1

I am making a model with logistic regression to predict binary sport events and have found some variables that may have an impact. Some features would however not contribute to the accuracy score of the model, but it would also not decrease it. My question is that should I leave these features or just throw them out?

Mike
  • 13
  • 3
  • If they're really useless, why waste computational efforts on them? And, do you only care about the accuracy? I hope, you don't have an imbalanced dataset. – gunes Sep 19 '18 at 18:42
  • @gunes It's a balanced dataset, but small sample size. I mean they're not completely useless, it makes sense logically speaking. For example, I have a 'rest time difference' variable, and it correlates with fatigue, which makes sense to leave it, right? It doesn't impact that much in terms of accuracy score, but what if I have many small insignificant heterogeneous features like that and combine all them together, would that make a difference? – Mike Sep 19 '18 at 18:54
  • It depends on what use you expect to put the model to. For example, if the model is being used for interpolating results, it probably does not matter, that is, if the over-fitting is not problematic. However, if the model is being used for extrapolation it may matter, and whether it matters or not depends on how physical the model is. For example, if the model is quadratic but the true answer is linear, then the quadratic term would be inappropriate. What your model should be can only be determined by testing modelling assumptions for their desired properties. – Carl Sep 19 '18 at 21:34

1 Answers1

3

Particularly with logistic regression, it's good to include any features that might reasonably contribute to outcome even if they aren't correlated with other features. As this page shows, there can be a significant bias from omitting potentially informative variables from a logistic regression in situations where omitting them might not bias a standard linear regression.

Remember that lack of statistical signficance doesn't necessarily mean that a variable is unrelated to outcome; it's possible that there is a real relation but you just didn't have enough power in your data and analysis to demonstrate it yet.

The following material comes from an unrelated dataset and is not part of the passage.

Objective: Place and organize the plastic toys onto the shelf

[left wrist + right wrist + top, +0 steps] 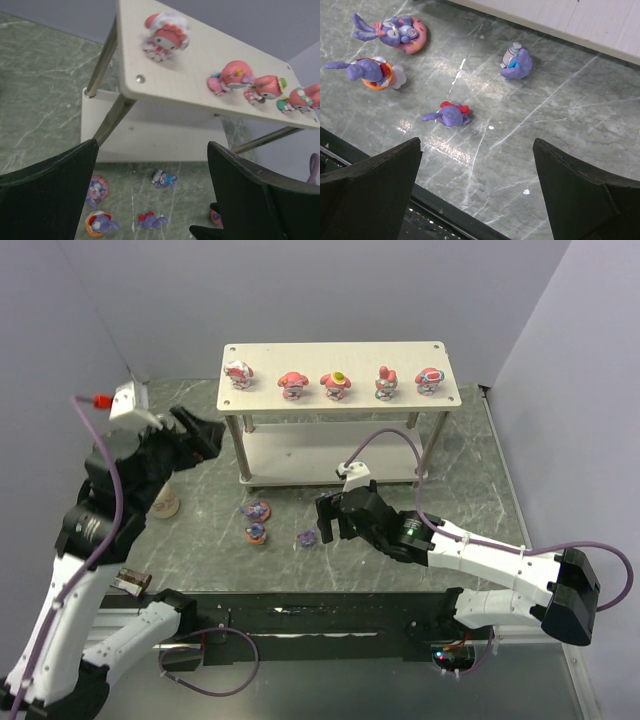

In general for predictive models it's best not to exclude features, just be careful that you're not overfitting the model; use a penalized method like ridge regression or LASSO if you are in danger of overfitting. The rule of thumb for logistic regression is that if you have more than 15-20 of the lower-prevalence class per feature in the model you probably won't have problems with overfitting.

EdM
  • 57,766
  • 7
  • 66
  • 187